TASK ->
Print, exactly and completely, every entry in the data.

DATA ->
= = =

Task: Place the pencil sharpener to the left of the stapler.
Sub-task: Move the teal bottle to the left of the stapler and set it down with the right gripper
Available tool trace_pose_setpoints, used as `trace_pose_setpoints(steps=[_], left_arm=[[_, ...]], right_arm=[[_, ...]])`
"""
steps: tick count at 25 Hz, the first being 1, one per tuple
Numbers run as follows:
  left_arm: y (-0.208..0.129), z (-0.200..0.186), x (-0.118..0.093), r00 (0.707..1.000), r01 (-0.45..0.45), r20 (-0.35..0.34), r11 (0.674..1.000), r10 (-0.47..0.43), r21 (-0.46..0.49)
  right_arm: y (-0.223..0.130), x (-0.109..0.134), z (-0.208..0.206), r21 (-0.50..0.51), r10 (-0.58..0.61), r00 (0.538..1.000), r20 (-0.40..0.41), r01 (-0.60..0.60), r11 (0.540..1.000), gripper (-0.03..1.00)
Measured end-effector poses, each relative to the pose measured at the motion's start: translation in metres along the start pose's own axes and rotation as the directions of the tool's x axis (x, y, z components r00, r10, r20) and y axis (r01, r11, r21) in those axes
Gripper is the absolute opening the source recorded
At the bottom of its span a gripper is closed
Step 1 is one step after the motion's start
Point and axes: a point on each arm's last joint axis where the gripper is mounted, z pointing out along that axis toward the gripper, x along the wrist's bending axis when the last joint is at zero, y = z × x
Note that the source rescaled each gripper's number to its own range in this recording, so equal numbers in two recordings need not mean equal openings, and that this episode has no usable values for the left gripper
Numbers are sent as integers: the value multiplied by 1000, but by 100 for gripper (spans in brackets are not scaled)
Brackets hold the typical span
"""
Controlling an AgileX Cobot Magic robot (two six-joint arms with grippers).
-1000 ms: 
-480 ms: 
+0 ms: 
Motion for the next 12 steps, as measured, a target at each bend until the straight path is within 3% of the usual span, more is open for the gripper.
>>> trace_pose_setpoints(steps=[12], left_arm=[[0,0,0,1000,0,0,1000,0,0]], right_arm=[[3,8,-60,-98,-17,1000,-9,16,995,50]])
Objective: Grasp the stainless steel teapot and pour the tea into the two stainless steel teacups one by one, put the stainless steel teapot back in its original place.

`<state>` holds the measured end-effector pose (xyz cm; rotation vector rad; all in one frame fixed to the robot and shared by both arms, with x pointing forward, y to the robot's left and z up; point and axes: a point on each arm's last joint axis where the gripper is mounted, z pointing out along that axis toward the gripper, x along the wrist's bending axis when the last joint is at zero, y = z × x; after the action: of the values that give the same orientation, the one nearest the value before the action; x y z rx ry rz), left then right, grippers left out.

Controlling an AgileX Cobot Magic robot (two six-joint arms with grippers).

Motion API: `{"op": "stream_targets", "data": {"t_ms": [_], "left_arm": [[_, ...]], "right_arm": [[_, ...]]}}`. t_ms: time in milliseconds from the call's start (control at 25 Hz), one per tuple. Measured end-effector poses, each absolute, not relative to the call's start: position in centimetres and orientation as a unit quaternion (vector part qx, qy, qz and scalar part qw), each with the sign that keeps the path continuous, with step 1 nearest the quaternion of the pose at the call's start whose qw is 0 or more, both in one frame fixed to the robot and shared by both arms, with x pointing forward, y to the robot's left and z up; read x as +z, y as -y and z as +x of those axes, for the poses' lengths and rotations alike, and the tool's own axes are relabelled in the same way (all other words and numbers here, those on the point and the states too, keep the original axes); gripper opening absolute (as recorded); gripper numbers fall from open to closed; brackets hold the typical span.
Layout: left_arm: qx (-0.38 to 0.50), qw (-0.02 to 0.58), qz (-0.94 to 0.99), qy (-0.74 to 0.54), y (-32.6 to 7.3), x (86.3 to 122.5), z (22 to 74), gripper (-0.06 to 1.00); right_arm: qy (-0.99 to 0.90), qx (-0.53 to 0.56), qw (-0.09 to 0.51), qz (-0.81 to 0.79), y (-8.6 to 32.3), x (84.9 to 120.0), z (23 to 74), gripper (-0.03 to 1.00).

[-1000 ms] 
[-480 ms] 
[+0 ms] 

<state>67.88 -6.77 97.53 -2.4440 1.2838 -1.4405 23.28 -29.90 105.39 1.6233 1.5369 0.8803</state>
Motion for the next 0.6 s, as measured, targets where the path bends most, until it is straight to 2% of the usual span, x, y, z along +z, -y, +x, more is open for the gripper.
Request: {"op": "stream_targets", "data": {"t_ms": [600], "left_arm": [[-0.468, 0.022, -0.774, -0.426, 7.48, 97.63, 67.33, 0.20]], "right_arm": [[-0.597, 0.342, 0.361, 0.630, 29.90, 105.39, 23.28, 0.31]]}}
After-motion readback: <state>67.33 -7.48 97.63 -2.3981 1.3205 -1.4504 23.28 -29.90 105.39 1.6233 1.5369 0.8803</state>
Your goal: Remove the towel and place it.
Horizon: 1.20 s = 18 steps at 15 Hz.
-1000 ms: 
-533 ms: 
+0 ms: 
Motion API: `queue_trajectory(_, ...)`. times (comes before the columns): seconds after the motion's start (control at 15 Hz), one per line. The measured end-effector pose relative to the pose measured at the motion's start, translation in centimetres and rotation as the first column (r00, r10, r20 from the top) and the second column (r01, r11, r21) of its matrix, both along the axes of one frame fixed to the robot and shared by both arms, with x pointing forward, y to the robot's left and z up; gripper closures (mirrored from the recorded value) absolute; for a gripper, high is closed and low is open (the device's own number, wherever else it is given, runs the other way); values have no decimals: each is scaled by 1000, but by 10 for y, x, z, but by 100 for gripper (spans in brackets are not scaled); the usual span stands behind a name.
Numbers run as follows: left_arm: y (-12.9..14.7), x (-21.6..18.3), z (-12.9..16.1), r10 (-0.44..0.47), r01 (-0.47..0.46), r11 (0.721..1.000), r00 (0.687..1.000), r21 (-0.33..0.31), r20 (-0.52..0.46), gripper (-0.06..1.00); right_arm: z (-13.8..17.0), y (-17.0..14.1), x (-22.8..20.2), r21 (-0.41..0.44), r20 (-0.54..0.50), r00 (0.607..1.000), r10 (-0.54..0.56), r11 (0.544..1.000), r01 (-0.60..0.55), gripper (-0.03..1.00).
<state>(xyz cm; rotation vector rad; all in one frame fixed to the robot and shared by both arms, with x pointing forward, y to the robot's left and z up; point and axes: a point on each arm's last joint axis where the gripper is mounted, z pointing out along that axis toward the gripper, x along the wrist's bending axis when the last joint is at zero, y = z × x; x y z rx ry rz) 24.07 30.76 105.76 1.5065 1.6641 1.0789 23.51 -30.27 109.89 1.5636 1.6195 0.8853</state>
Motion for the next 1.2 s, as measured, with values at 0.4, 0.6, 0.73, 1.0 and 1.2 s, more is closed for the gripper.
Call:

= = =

RESPONSE TO THIS TASK ->
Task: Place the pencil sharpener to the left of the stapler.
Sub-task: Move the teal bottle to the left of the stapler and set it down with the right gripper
Available tool trace_pose_setpoints, used as `trace_pose_setpoints(steps=[_], left_arm=[[_, ...]], right_arm=[[_, ...]])`
"""
steps: tick count at 25 Hz, the first being 1, one per tuple
Numbers run as follows:
  left_arm: y (-0.208..0.129), z (-0.200..0.186), x (-0.118..0.093), r00 (0.707..1.000), r01 (-0.45..0.45), r20 (-0.35..0.34), r11 (0.674..1.000), r10 (-0.47..0.43), r21 (-0.46..0.49)
  right_arm: y (-0.223..0.130), x (-0.109..0.134), z (-0.208..0.206), r21 (-0.50..0.51), r10 (-0.58..0.61), r00 (0.538..1.000), r20 (-0.40..0.41), r01 (-0.60..0.60), r11 (0.540..1.000), gripper (-0.03..1.00)
Measured end-effector poses, each relative to the pose measured at the motion's start: translation in metres along the start pose's own axes and rotation as the directions of the tool's x axis (x, y, z components r00, r10, r20) and y axis (r01, r11, r21) in those axes
Gripper is the absolute opening the source recorded
At the bottom of its span a gripper is closed
Step 1 is one step after the motion's start
Point and axes: a point on each arm's last joint axis where the gripper is mounted, z pointing out along that axis toward the gripper, x along the wrist's bending axis when the last joint is at zero, y = z × x
Note that the source rescaled each gripper's number to its own range in this recording, so equal numbers in two recordings need not mean equal openings, and that this episode has no usable values for the left gripper
Numbers are sent as integers: the value multiplied by 1000, but by 100 for gripper (spans in brackets are not scaled)
Brackets hold the typical span
"""
Controlling an AgileX Cobot Magic robot (two six-joint arms with grippers).
-1000 ms: 
-480 ms: 
+0 ms: 
Motion for the next 12 steps, as measured, a target at each bend until the straight path is within 3% of the usual span, more is open for the gripper.
>>> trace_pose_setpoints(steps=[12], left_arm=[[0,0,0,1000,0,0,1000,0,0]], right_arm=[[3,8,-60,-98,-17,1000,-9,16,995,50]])
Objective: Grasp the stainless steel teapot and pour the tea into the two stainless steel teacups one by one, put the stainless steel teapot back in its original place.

`<state>` holds the measured end-effector pose (xyz cm; rotation vector rad; all in one frame fixed to the robot and shared by both arms, with x pointing forward, y to the robot's left and z up; point and axes: a point on each arm's last joint axis where the gripper is mounted, z pointing out along that axis toward the gripper, x along the wrist's bending axis when the last joint is at zero, y = z × x; after the action: of the values that give the same orientation, the one nearest the value before the action; x y z rx ry rz), left then right, grippers left out.

Controlling an AgileX Cobot Magic robot (two six-joint arms with grippers).

Motion API: `{"op": "stream_targets", "data": {"t_ms": [_], "left_arm": [[_, ...]], "right_arm": [[_, ...]]}}`. t_ms: time in milliseconds from the call's start (control at 25 Hz), one per tuple. Measured end-effector poses, each absolute, not relative to the call's start: position in centimetres and orientation as a unit quaternion (vector part qx, qy, qz and scalar part qw), each with the sign that keeps the path continuous, with step 1 nearest the quaternion of the pose at the call's start whose qw is 0 or more, both in one frame fixed to the robot and shared by both arms, with x pointing forward, y to the robot's left and z up; read x as +z, y as -y and z as +x of those axes, for the poses' lengths and rotations alike, and the tool's own axes are relabelled in the same way (all other words and numbers here, those on the point and the states too, keep the original axes); gripper opening absolute (as recorded); gripper numbers fall from open to closed; brackets hold the typical span.
Layout: left_arm: qx (-0.38 to 0.50), qw (-0.02 to 0.58), qz (-0.94 to 0.99), qy (-0.74 to 0.54), y (-32.6 to 7.3), x (86.3 to 122.5), z (22 to 74), gripper (-0.06 to 1.00); right_arm: qy (-0.99 to 0.90), qx (-0.53 to 0.56), qw (-0.09 to 0.51), qz (-0.81 to 0.79), y (-8.6 to 32.3), x (84.9 to 120.0), z (23 to 74), gripper (-0.03 to 1.00).

[-1000 ms] 
[-480 ms] 
[+0 ms] 

<state>67.88 -6.77 97.53 -2.4440 1.2838 -1.4405 23.28 -29.90 105.39 1.6233 1.5369 0.8803</state>
Motion for the next 0.6 s, as measured, targets where the path bends most, until it is straight to 2% of the usual span, x, y, z along +z, -y, +x, more is open for the gripper.
Request: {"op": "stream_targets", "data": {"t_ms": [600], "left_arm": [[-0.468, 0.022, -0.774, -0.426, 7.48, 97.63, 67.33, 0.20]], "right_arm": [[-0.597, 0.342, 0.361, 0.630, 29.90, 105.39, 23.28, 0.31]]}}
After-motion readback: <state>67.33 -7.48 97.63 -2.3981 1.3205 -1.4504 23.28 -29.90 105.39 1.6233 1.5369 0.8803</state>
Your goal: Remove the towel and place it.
Horizon: 1.20 s = 18 steps at 15 Hz.
-1000 ms: 
-533 ms: 
+0 ms: 
Motion API: `queue_trajectory(_, ...)`. times (comes before the columns): seconds after the motion's start (control at 15 Hz), one per line. The measured end-effector pose relative to the pose measured at the motion's start, translation in centimetres and rotation as the first column (r00, r10, r20 from the top) and the second column (r01, r11, r21) of its matrix, both along the axes of one frame fixed to the robot and shared by both arms, with x pointing forward, y to the robot's left and z up; gripper closures (mirrored from the recorded value) absolute; for a gripper, high is closed and low is open (the device's own number, wherever else it is given, runs the other way); values have no decimals: each is scaled by 1000, but by 10 for y, x, z, but by 100 for gripper (spans in brackets are not scaled); the usual span stands behind a name.
Numbers run as follows: left_arm: y (-12.9..14.7), x (-21.6..18.3), z (-12.9..16.1), r10 (-0.44..0.47), r01 (-0.47..0.46), r11 (0.721..1.000), r00 (0.687..1.000), r21 (-0.33..0.31), r20 (-0.52..0.46), gripper (-0.06..1.00); right_arm: z (-13.8..17.0), y (-17.0..14.1), x (-22.8..20.2), r21 (-0.41..0.44), r20 (-0.54..0.50), r00 (0.607..1.000), r10 (-0.54..0.56), r11 (0.544..1.000), r01 (-0.60..0.55), gripper (-0.03..1.00).
<state>(xyz cm; rotation vector rad; all in one frame fixed to the robot and shared by both arms, with x pointing forward, y to the robot's left and z up; point and axes: a point on each arm's last joint axis where the gripper is mounted, z pointing out along that axis toward the gripper, x along the wrist's bending axis when the last joint is at zero, y = z × x; x y z rx ry rz) 24.07 30.76 105.76 1.5065 1.6641 1.0789 23.51 -30.27 109.89 1.5636 1.6195 0.8853</state>
Motion for the next 1.2 s, as measured, with values at 0.4, 0.6, 0.73, 1.0 and 1.2 s, more is closed for the gripper.
Call:

No additional response is required.